• _Prompt_: What you need to produce from the material below is an exact transcription of the lines from the one with "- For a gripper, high" through the one with "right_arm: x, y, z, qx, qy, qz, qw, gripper", both included, and no other line.

• _Information given_:
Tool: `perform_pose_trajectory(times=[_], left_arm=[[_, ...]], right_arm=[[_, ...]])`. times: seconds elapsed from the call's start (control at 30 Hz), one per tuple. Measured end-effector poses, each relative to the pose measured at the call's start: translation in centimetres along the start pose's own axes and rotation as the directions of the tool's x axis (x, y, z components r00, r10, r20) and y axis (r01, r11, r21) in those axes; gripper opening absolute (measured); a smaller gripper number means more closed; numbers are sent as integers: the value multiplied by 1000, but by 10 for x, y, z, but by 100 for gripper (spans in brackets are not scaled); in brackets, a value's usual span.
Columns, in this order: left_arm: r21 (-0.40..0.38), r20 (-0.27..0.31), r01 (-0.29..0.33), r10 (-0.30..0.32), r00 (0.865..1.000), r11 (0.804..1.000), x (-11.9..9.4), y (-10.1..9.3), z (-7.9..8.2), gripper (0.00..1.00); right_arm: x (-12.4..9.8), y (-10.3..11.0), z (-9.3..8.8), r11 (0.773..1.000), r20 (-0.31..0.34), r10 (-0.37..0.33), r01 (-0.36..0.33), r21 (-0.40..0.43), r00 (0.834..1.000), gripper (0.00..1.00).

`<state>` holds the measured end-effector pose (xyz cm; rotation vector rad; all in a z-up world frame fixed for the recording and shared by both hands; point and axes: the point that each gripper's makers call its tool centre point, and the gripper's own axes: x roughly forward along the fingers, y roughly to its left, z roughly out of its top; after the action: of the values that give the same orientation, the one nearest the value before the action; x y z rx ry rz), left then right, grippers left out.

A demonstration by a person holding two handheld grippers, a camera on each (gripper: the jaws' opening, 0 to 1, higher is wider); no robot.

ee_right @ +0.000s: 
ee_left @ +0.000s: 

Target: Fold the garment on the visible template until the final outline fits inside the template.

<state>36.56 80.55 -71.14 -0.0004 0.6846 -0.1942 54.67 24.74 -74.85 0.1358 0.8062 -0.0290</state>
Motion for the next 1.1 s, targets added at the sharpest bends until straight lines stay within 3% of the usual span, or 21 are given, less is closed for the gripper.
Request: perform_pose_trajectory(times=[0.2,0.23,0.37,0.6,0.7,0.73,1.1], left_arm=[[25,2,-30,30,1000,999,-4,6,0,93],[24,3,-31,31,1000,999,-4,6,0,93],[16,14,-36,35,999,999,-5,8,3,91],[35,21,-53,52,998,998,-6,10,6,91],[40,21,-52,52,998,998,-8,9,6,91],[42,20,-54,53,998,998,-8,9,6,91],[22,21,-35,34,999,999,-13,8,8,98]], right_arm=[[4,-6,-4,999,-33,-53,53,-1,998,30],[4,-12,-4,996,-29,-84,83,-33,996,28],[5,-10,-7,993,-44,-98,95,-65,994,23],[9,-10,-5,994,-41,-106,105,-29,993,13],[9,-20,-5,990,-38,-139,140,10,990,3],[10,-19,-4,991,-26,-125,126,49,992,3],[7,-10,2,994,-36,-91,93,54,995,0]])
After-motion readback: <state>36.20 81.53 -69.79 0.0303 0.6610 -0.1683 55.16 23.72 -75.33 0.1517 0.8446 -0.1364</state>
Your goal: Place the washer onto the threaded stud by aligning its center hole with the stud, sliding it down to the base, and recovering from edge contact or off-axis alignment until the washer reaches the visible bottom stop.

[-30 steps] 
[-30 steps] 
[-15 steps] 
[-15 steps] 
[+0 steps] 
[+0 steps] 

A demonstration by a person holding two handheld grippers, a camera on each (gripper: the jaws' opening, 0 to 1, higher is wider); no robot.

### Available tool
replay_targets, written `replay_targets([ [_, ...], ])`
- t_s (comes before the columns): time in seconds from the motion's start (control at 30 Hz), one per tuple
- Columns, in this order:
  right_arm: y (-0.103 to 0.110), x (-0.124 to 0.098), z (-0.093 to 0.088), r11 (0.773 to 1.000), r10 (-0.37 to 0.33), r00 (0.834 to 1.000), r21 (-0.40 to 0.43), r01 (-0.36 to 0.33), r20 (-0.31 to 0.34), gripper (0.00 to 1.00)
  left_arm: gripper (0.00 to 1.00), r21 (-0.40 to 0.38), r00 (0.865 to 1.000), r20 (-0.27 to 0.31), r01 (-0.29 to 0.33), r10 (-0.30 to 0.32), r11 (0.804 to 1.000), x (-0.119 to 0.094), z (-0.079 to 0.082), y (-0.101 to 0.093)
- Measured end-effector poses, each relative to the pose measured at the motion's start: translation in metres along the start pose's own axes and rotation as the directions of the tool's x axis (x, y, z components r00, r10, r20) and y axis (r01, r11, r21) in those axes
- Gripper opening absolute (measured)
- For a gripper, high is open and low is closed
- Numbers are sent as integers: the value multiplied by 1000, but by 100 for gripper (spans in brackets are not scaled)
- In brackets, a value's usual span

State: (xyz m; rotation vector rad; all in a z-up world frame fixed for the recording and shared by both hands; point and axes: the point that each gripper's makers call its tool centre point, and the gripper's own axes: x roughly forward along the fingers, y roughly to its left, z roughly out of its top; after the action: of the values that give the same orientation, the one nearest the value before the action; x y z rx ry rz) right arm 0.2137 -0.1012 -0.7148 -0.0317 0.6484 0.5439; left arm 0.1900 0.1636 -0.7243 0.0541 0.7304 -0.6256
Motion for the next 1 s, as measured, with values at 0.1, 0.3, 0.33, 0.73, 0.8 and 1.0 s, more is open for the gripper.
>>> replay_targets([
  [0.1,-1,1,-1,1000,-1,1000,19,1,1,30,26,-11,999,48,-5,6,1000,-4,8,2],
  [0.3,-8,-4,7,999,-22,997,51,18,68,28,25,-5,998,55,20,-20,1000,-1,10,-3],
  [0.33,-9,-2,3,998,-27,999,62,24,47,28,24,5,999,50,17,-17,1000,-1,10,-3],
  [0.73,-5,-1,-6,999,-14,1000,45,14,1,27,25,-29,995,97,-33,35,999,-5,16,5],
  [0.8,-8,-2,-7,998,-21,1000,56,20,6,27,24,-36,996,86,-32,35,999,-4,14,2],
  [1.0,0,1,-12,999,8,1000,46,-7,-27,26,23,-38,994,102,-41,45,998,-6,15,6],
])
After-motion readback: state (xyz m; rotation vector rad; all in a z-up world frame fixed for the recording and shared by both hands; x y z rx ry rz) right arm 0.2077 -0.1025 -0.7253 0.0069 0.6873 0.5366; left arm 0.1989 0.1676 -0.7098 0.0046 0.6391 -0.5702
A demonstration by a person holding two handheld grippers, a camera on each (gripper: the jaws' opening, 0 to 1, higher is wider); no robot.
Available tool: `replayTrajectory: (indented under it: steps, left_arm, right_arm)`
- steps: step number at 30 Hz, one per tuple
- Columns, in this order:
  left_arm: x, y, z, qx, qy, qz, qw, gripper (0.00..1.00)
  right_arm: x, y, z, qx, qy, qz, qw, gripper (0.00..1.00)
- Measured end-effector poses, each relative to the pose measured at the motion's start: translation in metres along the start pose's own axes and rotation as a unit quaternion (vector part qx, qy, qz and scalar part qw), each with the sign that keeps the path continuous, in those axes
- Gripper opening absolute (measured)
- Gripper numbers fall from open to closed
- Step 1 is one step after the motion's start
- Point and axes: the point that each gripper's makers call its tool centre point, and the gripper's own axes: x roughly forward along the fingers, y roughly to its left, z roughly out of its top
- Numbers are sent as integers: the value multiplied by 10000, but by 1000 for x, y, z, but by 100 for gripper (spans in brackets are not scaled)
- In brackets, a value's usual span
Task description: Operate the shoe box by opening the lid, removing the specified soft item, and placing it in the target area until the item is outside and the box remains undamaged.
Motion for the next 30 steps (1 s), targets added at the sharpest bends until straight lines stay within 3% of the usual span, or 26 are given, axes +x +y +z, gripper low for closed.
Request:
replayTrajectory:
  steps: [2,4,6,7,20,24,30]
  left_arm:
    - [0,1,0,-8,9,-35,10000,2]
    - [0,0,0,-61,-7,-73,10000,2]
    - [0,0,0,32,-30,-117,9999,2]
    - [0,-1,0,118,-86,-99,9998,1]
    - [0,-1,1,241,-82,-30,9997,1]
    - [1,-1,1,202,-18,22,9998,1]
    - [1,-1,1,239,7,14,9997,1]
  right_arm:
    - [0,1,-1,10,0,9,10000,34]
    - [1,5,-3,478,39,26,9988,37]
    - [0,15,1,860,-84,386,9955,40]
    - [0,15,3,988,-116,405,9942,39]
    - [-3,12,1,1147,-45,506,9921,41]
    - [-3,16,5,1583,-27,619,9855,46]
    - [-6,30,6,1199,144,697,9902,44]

• _Exercise answer_:
- For a gripper, high is open and low is closed
- Numbers are sent as integers: the value multiplied by 1000, but by 100 for gripper (spans in brackets are not scaled)
- In brackets, a value's usual span

State: (xyz m; rotation vector rad; all in a z-up world frame fixed for the recording and shared by both hands; point and axes: the point that each gripper's makers call its tool centre point, and the gripper's own axes: x roughly forward along the fingers, y roughly to its left, z roughly out of its top; after the action: of the values that give the same orientation, the one nearest the value before the action; x y z rx ry rz) right arm 0.2137 -0.1012 -0.7148 -0.0317 0.6484 0.5439; left arm 0.1900 0.1636 -0.7243 0.0541 0.7304 -0.6256
Motion for the next 1 s, as measured, with values at 0.1, 0.3, 0.33, 0.73, 0.8 and 1.0 s, more is open for the gripper.
>>> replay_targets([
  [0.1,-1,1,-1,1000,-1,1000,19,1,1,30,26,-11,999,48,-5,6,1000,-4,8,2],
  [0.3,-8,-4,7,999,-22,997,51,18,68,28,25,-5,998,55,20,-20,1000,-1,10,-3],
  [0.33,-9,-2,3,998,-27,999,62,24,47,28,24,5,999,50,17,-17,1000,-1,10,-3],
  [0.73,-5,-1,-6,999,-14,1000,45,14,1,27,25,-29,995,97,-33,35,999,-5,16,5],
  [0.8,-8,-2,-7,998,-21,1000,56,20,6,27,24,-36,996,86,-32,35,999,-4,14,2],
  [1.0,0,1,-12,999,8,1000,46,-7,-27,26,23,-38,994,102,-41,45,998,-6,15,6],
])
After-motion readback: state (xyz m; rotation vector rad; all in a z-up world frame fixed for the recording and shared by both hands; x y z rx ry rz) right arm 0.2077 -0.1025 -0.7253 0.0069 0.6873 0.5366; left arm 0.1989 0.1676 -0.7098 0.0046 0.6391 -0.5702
A demonstration by a person holding two handheld grippers, a camera on each (gripper: the jaws' opening, 0 to 1, higher is wider); no robot.
Available tool: `replayTrajectory: (indented under it: steps, left_arm, right_arm)`
- steps: step number at 30 Hz, one per tuple
- Columns, in this order:
  left_arm: x, y, z, qx, qy, qz, qw, gripper (0.00..1.00)
  right_arm: x, y, z, qx, qy, qz, qw, gripper (0.00..1.00)

Output for the exercise is complete.